Investigative analysis of extended-spectrum beta-lactamase (ESBL) producing Pseudomonas aeruginosa isolated from hospitals of Islamabad-Rawalpindi

Abstract

Background: Pseudomonas aeruginosa (P. aeruginosa) is a ubiquitous gram-negative rod shaped bacteria and a significant nosocomial opportunistic pathogen. Current study aimed at the investigation and determination of extended-spectrum beta-lactamase (ESBL) positive P. aeruginosa from clinical samples.

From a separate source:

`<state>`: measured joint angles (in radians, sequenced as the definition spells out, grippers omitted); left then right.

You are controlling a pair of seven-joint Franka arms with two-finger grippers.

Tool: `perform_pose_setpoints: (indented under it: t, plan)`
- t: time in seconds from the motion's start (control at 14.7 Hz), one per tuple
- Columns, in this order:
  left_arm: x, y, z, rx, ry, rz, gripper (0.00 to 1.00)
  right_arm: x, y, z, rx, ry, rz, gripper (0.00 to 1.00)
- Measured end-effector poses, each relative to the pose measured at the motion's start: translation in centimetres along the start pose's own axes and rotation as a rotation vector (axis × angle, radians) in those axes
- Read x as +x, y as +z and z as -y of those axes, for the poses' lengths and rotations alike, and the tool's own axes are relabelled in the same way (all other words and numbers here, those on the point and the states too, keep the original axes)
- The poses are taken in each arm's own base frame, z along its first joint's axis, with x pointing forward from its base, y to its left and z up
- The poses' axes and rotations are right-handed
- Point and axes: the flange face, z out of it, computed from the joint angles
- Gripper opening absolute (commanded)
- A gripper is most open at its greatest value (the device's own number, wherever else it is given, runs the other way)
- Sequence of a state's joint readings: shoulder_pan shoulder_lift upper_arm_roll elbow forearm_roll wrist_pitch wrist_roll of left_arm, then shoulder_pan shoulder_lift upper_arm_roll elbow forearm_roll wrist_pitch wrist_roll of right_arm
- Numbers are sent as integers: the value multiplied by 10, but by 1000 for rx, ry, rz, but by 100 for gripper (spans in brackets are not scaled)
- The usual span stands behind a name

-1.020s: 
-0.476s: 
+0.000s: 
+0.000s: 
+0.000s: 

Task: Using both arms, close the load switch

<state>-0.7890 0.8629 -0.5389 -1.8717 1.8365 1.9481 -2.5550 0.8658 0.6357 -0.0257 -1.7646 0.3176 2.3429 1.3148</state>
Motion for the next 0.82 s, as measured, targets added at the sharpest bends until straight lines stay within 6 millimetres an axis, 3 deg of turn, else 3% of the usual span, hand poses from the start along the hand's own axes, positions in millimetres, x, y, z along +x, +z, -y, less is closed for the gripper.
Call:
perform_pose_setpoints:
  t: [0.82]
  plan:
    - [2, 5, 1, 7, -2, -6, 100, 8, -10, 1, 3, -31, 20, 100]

Materials and methods: A total of 150 catheter tubes, pus, blood, and sputum samples were collected from three different hospitals in the twin cities of Rawalpindi and Islamabad. The isolates were identified by using standard microbiology procedures. Antibiotic susceptibility of the isolates was done through the disc diffusion method as per the protocol given by CLSI guidelines. Phenotypic characterization of ESBL producers was performed by combination disc test (CDT), double disc synergy test (DDST) and through PCR.

Results: A total of 77/218 isolates were identified as P. aeruginosa. Among them 47 were resistant to different drugs, while 28 were identified as multidrug resistant. They were resistant to 9 different drugs including Cefotaxime (49%), Cefipime (41%), Cephradine (32%), Cefotetan (62%), Azetronam (50%), Cofaclor (42%), Ticarcillin (57%), Ciproflaxacin (45%), and Imipenem (36%). CDT and DDST showed that 7/29 isolates produce ESBL. One isolate was positive for VEB and 3 were positive for SHV ESBL genotype.

Conclusion: The phenomenon of ESBL production does not only remain in Klebsiella pneumonia and Escherichia coli but could also be found in P. aeruginosa. Moreover, SHV genotype is prevalent in local isolates of P. aeruginosa.